Once I can’t make my legs walk any farther, I look for a spot to set up my camp in the moonlight. I choose a grassy spot that’s blocked on three sides by trees. I spread out the tarp on the ground and sit facing the opening created by the trees. I take everything from my backpack and line it up. I drink most of the water, but make myself stop to save some for tomorrow.
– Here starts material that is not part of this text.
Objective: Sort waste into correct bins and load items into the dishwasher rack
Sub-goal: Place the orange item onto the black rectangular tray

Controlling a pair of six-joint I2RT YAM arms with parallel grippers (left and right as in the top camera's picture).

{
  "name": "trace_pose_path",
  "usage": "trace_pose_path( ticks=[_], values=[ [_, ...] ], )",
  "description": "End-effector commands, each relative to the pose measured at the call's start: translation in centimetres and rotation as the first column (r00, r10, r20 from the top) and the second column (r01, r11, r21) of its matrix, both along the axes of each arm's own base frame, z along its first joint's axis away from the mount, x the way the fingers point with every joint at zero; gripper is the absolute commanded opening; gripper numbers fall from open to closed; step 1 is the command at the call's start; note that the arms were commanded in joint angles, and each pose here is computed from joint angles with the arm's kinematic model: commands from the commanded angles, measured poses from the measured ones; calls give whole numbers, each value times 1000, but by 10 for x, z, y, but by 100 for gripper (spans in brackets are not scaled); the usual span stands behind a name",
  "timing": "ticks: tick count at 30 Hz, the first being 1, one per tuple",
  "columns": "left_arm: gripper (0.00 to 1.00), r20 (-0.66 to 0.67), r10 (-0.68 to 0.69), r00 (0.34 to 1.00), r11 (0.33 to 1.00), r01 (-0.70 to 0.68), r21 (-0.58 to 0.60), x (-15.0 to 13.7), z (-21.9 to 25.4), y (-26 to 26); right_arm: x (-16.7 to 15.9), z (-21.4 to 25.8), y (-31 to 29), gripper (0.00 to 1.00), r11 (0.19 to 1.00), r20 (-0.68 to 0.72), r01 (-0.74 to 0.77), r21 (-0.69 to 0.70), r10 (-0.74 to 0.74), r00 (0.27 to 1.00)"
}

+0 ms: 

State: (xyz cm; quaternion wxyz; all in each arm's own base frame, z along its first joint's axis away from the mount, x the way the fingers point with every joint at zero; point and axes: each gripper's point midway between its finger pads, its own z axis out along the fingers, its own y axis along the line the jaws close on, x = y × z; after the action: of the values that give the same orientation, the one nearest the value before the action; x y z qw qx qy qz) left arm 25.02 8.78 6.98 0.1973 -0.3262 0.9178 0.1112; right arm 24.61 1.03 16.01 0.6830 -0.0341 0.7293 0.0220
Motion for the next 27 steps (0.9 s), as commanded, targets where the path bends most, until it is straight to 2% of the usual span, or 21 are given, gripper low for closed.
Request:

I lay out all the food I have left. Two slices of bread, which are now little more than crumbs from tumbling around inside my pocket all day. I jam the bread into my mouth and swallow without even chewing. I also have two more pancakes and an apple. I eat both of the pancakes, since I’m not sure they’ll last as well as the apple, but they’re so dry, I have to drink more of the water just to get them down.

Once my stomach is filled, I settle back on the tarp, but I know sleep will be impossible. The moonlit sky is beautiful, and the stars shine brightly. I remind myself it could be worse; it could be cloudy, raining, or I could be badly hurt. I lean my head back against a tree and close my eyes, trying to relax my body.

I hear a twig snap in the distance, and my heart jumps. I listen intently, my breathing shallow, straining to hear if someone or something is out there.

I hear more rustling. It’s closer this time. My eyes stay trained to the spot I heard the sound, but it’s too dark to see anything. If I just stay quiet, whoever or whatever is out there won’t hear me. If only my heart would stop thundering against my chest. I reach for the knife that’s tucked inside my waistband and hold it beside me.

There is definitely someone coming toward me. I can see his silhouette moving closer. It’s almost like he can see in the dark, see right to where I’m crouched. He doesn’t slow as he crosses the uneven ground, and easily navigates branches that reach out to trip him.

I grip the knife tighter, and quietly, slowly, raise myself to standing. Then I wait for him to come.